Washington, D.C. — Extended families—households that include grandparents, grandchildren, cousins, siblings and other relatives living together—compromise 17 percent of households. Yet, today’s housing market does not meet the needs of these families, a new report released today by the Center for American Progress shows. CAP’s report highlights how existing housing stock is less suited to the realities of today’s modern households, particularly for the greater number of adults who live together as part of extended and multigenerational families.
“Ongoing demographic changes have important implications for housing. In particular, immigration and changes in the age composition of the U.S. population are contributing to the growth of a variety of household types,” said Michela Zonta, Senior Policy Analyst at CAP and author of the report. “These households are very different from the nuclear family, for whom much of the housing stock built since World War II has been oriented.”
Examples of extended families, which numbered 85 million in 2014—an increase from 58 million in 2001—include families in which adult children return to their parents’ home for financial support; families that take in parents who may be widowed, ill, disabled, or in need of economic and other types of support; and families that take in the householders’ siblings or other relatives of the same generation.
New data analysis from CAP in the report reveals that families of color are more likely to form extended households than their white counterparts. Extended families also tend to be economically worse off than nuclear families, experience higher rates of poverty, and tend to live in metropolitan areas such as New York City and Los Angeles. The structure of extended households varies significantly by region and race and ethnicity.

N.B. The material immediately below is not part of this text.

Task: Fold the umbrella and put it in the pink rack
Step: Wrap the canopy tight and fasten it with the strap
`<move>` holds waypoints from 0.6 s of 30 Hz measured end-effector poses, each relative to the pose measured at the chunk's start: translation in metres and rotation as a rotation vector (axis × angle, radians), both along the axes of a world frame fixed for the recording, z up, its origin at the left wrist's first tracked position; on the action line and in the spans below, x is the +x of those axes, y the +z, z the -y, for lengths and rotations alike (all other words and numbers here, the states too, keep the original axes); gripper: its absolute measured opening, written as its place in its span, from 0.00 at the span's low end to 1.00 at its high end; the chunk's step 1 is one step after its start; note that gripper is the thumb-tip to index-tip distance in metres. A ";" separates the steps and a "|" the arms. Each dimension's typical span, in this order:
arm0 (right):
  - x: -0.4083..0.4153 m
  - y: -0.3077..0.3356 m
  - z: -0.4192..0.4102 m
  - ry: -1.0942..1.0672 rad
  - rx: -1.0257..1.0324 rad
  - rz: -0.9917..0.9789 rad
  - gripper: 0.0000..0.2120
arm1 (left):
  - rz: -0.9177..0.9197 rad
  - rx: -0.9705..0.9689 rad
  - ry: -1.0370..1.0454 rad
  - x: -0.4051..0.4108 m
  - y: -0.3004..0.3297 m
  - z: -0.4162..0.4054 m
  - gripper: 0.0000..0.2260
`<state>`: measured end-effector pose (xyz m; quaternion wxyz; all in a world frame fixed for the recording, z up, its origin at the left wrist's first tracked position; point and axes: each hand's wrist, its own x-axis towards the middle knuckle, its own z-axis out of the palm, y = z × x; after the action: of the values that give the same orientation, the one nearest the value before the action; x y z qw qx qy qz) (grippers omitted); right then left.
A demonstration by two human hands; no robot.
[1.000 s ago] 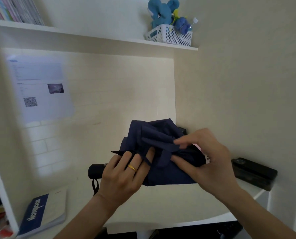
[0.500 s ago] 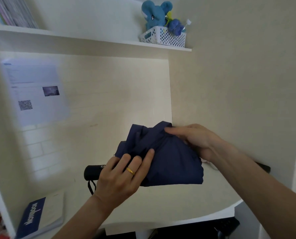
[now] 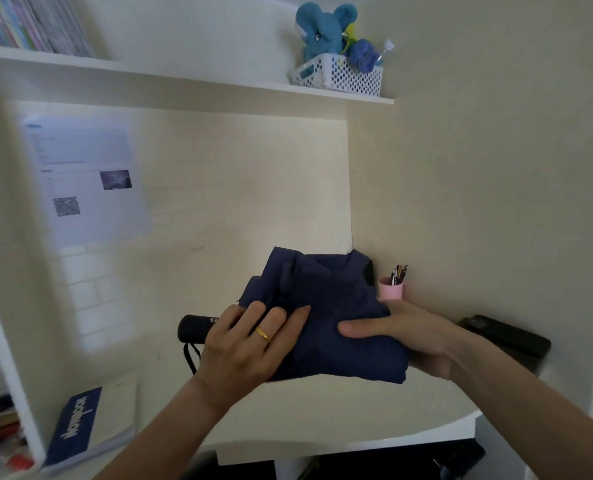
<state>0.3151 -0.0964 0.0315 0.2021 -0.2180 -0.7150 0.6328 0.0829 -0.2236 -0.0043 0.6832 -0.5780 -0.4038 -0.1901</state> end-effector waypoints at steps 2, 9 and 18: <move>-0.006 -0.004 0.006 -0.086 -0.045 -0.100 0.22 | 0.110 -0.003 0.023 -0.002 0.000 -0.004 0.10; -0.029 -0.035 0.013 -0.578 -0.026 -0.461 0.16 | 1.157 -0.116 0.037 0.034 -0.013 0.011 0.48; -0.053 -0.064 0.038 -0.622 0.044 -0.520 0.12 | 2.399 -0.430 -1.126 0.089 0.003 -0.023 0.13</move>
<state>0.2622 -0.1348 -0.0328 0.5624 -0.2523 -0.5533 0.5603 0.1714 -0.2009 -0.0009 -0.3646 -0.2369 -0.4795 -0.7623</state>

CAP’s analysis finds that extended families tend to be underhoused—meaning that they exceed the common occupancy standard of two persons per bedroom—and have much less per capita space than nuclear families. Underhousing is more common among people of color, particularly Latino families. CAP’s report shows that there is a demand-supply mismatch in housing for extended families, and many larger housing units—those with three bedrooms or more—are only for sale rather than available for rent. Furthermore, the report found that larger units that are available for rent may be priced out of reach for working families.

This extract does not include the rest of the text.